Revoking an Anti-Semitic Organization’s Tax Exemption

I am situational. We all are, but not all the time. Sometimes we’re rigid. We are too complex to have just one response all the time but sometimes we do. Some of my hate mailers think I tolerate towards Jews what I would not tolerate towards African Americans. That I am being situational where I should be rigid that anti-Semitism is always wrong, just like racism. That is true, of course, and I am rigid about it. But I am not being situational in my occasional defense of tax exemption for nonprofit pro-Palestinian organizations. It is not because I necessarily agree with their positions, by the way, and I don’t have to explain myself.
But to learn one must admit fallibility and allow other ideas. So I thought about it. And now a weekend article in the Times provides an opportunity to talk about it. Within Our Lifetime, is a fiscally sponsored Pro-Palestinian advocacy group. It has educational resources on its website, all apparently expressing anti-Israeli positions. I didn’t read much of it. The article points out that WOL often engages in hate speech:
Within Our Lifetime’s anti-Zionism is so vitriolic that it has alienated some prominent critics of Israel’s war in Gaza, including Representative Alexandria Ocasio-Cortez, a New York Democrat. As protesters waved Hamas flags outside of a Nova Music Festival commemoration in June, Ms. Kiswani called the festival, where hundreds were killed on Oct. 7, “the place where Zionists decided to rave next to a concentration camp.”
Ms. Kiswani was defiant when a protester from a Within Our Lifetime rally in June boarded a city subway and shouted for Zionists to raise their hand and leave the train, in an episode that led the city police to file misdemeanor charges. “We don’t want Zionists in Palestine, NYC, our schools, on the train, ANYWHERE,” Ms. Kiswani wrote on X in response to the uproar. “This is free speech, it is saying we don’t want racists here.”

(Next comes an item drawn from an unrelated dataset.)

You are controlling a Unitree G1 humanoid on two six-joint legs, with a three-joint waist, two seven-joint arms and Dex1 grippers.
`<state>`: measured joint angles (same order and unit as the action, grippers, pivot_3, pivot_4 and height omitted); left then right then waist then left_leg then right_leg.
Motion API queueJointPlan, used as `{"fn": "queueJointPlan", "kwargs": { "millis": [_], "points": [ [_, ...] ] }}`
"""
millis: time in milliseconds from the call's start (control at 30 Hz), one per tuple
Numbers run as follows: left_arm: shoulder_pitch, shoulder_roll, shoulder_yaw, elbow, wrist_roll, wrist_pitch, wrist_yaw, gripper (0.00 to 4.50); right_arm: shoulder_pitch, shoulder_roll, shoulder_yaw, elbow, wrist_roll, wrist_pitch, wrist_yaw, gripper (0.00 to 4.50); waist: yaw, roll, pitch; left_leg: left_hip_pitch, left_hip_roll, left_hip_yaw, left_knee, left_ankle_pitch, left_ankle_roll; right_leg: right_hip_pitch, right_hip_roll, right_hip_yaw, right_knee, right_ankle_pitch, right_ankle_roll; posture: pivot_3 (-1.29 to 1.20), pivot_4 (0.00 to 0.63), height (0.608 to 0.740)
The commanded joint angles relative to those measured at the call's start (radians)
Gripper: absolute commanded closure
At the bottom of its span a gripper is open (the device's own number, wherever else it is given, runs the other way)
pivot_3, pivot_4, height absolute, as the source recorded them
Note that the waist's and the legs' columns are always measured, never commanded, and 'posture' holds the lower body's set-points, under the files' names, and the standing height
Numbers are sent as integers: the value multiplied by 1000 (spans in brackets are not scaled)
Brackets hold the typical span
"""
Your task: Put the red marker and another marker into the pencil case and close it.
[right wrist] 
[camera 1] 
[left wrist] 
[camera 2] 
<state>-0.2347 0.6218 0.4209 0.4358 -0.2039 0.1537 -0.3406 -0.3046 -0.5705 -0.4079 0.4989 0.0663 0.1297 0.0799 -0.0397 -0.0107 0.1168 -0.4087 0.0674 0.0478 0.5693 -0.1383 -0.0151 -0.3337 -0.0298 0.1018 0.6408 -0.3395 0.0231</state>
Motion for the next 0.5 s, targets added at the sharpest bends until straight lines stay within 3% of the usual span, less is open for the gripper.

That’s hate speech. It’s never hard to recognize, even if it’s always hard to define. That’s why we can’t revoke tax exemption for hate speech. Because we can’t define hate speech. Saying so isn’t situational. But just to be sure, we also shouldn’t revoke the Proud Boys tax exemption for marching through Springfield to perpetuate the lie that Haitians — by which the Proud Boys, JD and DTJ mean “black people” — are eating dogs and cats. Both groups are engaging in stochastic terrorism, the consequences of which are invariably and inevitably violent somewhere. We still can’t revoke tax exemption just for the words.
Or maybe we can because neither hate nor hate speech is charity and we can limit tax exemption to charity. Charity cannot be precisely defined but it definitely excludes hate and hate speech. And racial hatred, broadly defined to include anti-Semitism, is contrary to firmly established public policy. We can revoke exemption because hate is not charity. But this only kicks the can because we still need to define hate and “hate speech” to implement the axiom that neither is charity. What is hate speech and what is educational speech? That is the million-dollar question. And it is a question the government is not even allowed to answer.
The most the government can do is condition tax exemption on a pedagogy that decreases or eliminates subsidization of “indoctrination,” the indispensable pedagogy for teaching hate. The government can employ a better articulated “full and fair exposition” test, one that doesn’t even require unbiased teaching (an impossibility anyway). Epistemologists can articulate the difference between education and indoctrination and they allow for the teacher’s bias when making the distinction. It is do-able because epistemology is an advanced science translatable to a legal standard. With it we can unsubsidized indoctrination and indoctrination is necessary to teach hate.
Most racist or anti-Semitic organizations, according to our varied and subjective perceptions, would still survive a necessarily wide test. Broadly stated, the test would only require that an educational organization not entirely exclude objective, non-dogma from whatever it claims as a curriculum. The test would likely only capture the most virulent racist or anti-Semitic organizations, like the Ku Klux Klan which is both racist and anti-Semitic. Still, acknowledging the principle that hate is not charity is worthwhile, even if its articulation won’t very often preclude tax exemption.
So if Within Our Life Time allows for even a slight bit of objectivity in whatever constitutes its curriculum, it should retain exemption as an educational organization despite its hate speech. So would the Proud Boys.